With some hands-on assistance, it might be added, of north Americans who came to Ireland to work for Sinn Féin in quite senior positions and whose political and other provenance was quite apparent. So there is an element of Singing for their Supper in the Shinners craven attitude to the Democrats.
But back to Irish Americans. The sneering tone which many of our own bien pensants adopt towards people of Irish American heritage who live in the United States has long been one of my bugbears.
I was intending to write about this for St.
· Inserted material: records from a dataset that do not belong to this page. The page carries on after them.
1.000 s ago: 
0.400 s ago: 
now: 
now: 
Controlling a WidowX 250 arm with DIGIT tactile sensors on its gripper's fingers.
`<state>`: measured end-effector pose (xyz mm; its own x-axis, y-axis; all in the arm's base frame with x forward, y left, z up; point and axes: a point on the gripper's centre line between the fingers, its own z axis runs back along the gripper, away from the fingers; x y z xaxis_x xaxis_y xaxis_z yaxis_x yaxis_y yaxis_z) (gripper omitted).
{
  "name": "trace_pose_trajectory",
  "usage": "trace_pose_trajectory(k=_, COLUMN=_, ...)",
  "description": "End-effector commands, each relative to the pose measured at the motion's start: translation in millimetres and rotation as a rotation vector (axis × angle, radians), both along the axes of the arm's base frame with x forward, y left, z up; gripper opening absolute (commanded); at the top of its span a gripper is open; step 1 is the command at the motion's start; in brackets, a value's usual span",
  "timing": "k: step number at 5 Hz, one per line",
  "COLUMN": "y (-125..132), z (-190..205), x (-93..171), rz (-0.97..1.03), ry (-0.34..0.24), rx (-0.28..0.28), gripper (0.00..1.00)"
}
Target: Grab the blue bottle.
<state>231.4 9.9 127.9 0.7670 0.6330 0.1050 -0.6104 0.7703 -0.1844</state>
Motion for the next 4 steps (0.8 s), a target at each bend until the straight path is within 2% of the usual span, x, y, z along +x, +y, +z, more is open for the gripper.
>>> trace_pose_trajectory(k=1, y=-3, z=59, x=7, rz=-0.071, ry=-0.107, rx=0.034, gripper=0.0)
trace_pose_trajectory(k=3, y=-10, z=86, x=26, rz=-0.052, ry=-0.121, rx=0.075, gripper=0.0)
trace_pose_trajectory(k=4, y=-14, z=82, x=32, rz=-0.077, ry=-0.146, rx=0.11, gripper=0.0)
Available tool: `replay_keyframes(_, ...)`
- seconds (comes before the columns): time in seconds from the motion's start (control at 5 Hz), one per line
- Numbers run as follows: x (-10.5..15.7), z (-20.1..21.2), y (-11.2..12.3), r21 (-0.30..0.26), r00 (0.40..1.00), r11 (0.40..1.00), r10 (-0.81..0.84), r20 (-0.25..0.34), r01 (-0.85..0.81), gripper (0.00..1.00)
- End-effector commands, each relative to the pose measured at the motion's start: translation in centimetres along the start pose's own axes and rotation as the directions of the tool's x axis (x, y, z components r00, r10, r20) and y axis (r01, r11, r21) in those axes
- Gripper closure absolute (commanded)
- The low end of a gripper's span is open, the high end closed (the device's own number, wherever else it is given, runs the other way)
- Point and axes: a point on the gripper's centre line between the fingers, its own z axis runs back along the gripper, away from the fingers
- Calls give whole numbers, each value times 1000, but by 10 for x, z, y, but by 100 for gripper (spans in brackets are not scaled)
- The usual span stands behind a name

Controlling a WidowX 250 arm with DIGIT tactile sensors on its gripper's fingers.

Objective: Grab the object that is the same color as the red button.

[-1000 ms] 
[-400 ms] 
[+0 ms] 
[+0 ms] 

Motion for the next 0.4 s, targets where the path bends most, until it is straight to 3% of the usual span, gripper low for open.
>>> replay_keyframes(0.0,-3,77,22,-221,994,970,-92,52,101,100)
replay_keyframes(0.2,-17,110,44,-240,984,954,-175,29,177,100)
Patrick’s week but the Trump order yesterday provides a handy peg upon which to hang it.
You will not have to search for long on the Interweb to find someone mocking Irish American “plastic Paddies.” I have not conducted a scientific analysis of the phenomenon but anecdotally it would appear that not an insignificant proportion of those who ridicule Irish Americans for their allegedly ersatz claim to ancestry have no problem believing that someone from Africa who lives in an IPAS centre is Irish.
Or that having a passport or having acquired citizenship makes one Irish. It clearly does not. Nor does being born here if the person is part of a different ethnic community which certainly does not think of itself as being Irish, unless for pragmatic or even opportunistic reasons.
They fail the Shane McGowan test. Or the Tom Clarke test or the James Connolly test. Were they “new English” or “new Scottish”? They were not. Proof – to paraphrase the Irish born English settler descended Duke of Wellington – that being born in a stable does not make one a donkey nor a Derby winning colt.
Irish Americans on the other hand have both a genetic claim and an identitarian claim to Irishness. Some clown whose lobotomised trance in front of Sky Sports is briefly interrupted by an American inquiring where the Kellys or Dunnes or O’Shaughnessys used to live 200 years ago may find it oddly amusing in his deracinated mind.
Many of those “plastic Paddies” – who actually find it puzzling that another of their race thinks an English soccer team is “us” or “youse” – have saved for many years to visit the land of their forefathers and foremothers – a land which for millions of Irish Americans whose ancestors were forced to flee in the face of attempted genocide they regard rightly as their spiritual and racial homeland.
The derision of our Irish American cousins speaks more for the weird psychological neo colonial walking bag of neuroses which make up much of our current gene pool than whatever overly sentimental displays of Irishness those cousins might sometimes engage in.
They are deserving of a warm welcome here, and indeed we might do well to cultivate that diaspora and our exiles as those of other ethnicities with a strong presence in the States have done.
Top of the Morning To You – Go n-éirí an bóthar libh.